Distributed Key-Value Store written in Python

This repository contains a simple distributed key-value store written in Python.

It is designed to be a learning project for understanding distributed systems, replication, and persistence.

Each version tag represents a different stage of development, with increasing complexity and features.

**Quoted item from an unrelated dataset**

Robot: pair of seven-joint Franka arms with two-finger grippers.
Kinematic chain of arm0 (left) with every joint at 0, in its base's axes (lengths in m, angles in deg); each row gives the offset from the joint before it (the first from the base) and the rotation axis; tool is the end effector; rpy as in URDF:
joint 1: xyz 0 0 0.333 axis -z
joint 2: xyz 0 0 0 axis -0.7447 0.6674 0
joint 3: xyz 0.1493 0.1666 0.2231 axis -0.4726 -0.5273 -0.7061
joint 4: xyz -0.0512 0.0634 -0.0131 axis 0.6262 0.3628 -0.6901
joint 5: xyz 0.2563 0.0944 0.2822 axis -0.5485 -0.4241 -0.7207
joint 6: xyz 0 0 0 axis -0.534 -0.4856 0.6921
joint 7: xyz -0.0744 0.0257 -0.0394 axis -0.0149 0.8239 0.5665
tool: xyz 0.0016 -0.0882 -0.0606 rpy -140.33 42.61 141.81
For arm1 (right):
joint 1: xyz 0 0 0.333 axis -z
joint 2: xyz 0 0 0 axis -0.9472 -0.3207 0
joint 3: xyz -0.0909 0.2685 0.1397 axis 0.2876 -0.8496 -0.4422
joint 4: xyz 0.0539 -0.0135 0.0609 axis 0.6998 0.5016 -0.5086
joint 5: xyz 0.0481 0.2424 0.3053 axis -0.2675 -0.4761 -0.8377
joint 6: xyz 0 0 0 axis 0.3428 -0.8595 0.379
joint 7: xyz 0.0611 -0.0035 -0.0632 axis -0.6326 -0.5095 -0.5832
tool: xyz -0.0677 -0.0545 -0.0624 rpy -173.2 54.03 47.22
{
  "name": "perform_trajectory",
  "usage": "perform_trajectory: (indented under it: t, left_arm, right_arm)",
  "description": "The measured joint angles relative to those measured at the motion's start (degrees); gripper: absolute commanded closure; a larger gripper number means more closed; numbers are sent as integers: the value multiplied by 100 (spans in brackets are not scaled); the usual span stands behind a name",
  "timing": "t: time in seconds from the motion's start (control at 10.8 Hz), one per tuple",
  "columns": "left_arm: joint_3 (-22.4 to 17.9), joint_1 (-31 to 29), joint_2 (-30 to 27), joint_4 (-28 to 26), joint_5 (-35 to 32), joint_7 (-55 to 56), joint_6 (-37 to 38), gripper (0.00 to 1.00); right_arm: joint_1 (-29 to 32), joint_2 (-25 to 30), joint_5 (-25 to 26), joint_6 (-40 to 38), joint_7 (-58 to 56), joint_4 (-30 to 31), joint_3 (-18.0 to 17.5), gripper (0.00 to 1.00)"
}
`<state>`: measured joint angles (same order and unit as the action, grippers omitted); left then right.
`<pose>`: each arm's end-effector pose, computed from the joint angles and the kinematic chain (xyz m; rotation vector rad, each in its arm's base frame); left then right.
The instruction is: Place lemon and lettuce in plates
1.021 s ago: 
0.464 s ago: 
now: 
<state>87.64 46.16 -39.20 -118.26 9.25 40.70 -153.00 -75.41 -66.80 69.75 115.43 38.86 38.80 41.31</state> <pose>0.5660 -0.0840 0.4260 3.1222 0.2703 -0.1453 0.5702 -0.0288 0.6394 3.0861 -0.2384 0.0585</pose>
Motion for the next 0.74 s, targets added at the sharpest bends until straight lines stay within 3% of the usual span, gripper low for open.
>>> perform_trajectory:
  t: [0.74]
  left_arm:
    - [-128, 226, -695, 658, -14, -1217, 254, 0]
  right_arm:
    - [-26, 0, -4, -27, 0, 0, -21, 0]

See Development Stages for more details.

Disclaimer: This project is not intended for production use. It is a learning exercise and should not be used in any critical applications.

Development Stages

v1.0.0

Note: This version is not production-ready and is intended for educational purposes only.

This version is a simple key-value store with basic replication and persistence.
It uses a write-ahead log (WAL) for durability and a simple HTTP API for replication using FastAPI.
In this version of WAL, there is no checkpointing, compression, compaction, snapshots or sharding.
There is no leader election or conflict resolution, and the system is not fault-tolerant.
Leader election is done manually by specifying the leader's address in the configuration file.
Followers each have a copy of the WAL and can apply updates from the leader, followers config is done manually.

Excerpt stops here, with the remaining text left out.